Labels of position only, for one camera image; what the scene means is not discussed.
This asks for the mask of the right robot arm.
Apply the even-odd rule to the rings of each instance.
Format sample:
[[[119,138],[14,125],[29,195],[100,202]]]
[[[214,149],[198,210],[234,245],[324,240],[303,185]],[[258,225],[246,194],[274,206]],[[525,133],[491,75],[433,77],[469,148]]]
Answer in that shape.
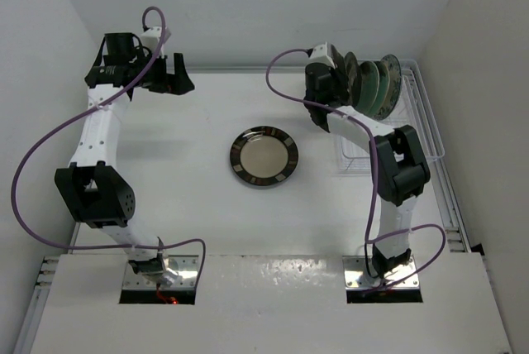
[[[372,246],[367,271],[381,279],[410,260],[412,212],[431,178],[417,131],[410,125],[393,128],[341,104],[339,91],[345,86],[328,65],[308,64],[305,85],[304,102],[315,124],[369,153],[380,219],[377,237],[365,242]]]

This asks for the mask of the blue floral white plate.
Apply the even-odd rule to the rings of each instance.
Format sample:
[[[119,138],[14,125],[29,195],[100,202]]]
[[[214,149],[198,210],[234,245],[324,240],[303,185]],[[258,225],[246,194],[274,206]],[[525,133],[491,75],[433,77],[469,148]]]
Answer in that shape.
[[[397,106],[402,89],[402,70],[398,58],[393,54],[384,56],[381,60],[388,67],[389,86],[383,106],[377,116],[379,120],[384,120],[390,116]]]

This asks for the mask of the grey rim beige plate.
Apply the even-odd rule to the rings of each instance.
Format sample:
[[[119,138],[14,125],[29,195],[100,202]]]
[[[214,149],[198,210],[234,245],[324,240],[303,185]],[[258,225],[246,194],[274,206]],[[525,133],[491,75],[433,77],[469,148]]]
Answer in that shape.
[[[331,59],[334,64],[334,68],[331,70],[331,76],[333,78],[333,91],[335,97],[342,105],[350,106],[350,82],[344,57],[334,45],[331,45],[330,51]]]

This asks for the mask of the brown patterned rim plate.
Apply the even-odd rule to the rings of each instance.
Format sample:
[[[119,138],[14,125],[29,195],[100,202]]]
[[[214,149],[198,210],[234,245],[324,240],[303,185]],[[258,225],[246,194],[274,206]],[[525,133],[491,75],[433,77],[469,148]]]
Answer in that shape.
[[[231,170],[244,184],[259,189],[284,183],[296,170],[299,151],[294,139],[272,126],[243,131],[231,144]]]

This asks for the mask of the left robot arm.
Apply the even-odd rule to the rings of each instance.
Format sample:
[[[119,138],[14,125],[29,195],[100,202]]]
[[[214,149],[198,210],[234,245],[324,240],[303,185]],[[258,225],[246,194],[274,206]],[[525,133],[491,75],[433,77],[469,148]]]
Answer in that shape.
[[[132,80],[156,93],[185,94],[193,90],[186,74],[167,71],[160,41],[170,34],[161,27],[133,33],[107,33],[85,82],[88,105],[78,147],[69,166],[55,172],[55,185],[74,221],[108,235],[124,247],[132,271],[169,287],[179,278],[175,261],[163,243],[134,220],[136,196],[117,171],[117,144],[133,92],[120,94]]]

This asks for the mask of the teal flower plate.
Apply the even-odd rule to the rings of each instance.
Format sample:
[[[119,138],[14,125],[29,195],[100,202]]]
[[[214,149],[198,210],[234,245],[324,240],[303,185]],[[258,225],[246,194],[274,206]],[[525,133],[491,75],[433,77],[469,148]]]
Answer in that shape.
[[[379,67],[382,75],[379,80],[379,94],[377,97],[379,108],[376,111],[374,118],[381,121],[389,114],[390,99],[392,94],[391,68],[388,56],[386,55],[383,57],[377,66]]]
[[[373,61],[360,65],[361,90],[358,111],[367,115],[372,108],[379,89],[379,69]]]

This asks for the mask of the grey rim plate front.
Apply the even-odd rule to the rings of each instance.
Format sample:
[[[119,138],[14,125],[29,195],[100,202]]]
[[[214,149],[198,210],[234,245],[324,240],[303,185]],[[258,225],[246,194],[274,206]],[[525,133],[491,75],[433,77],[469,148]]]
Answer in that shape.
[[[347,52],[344,57],[346,74],[348,78],[348,90],[350,92],[350,104],[353,108],[357,108],[360,102],[362,74],[361,68],[355,54],[351,51]]]

· · · · ·

__YOUR GOAL__: In which lines of the records does the word "This" appear? Copy each of them.

__RESULT__:
This asks for the mask of the right robot arm.
This asks for the mask of the blue floral white plate.
This asks for the mask of the grey rim beige plate.
This asks for the mask of the brown patterned rim plate.
This asks for the mask of the left robot arm.
This asks for the mask of the teal flower plate.
This asks for the mask of the grey rim plate front.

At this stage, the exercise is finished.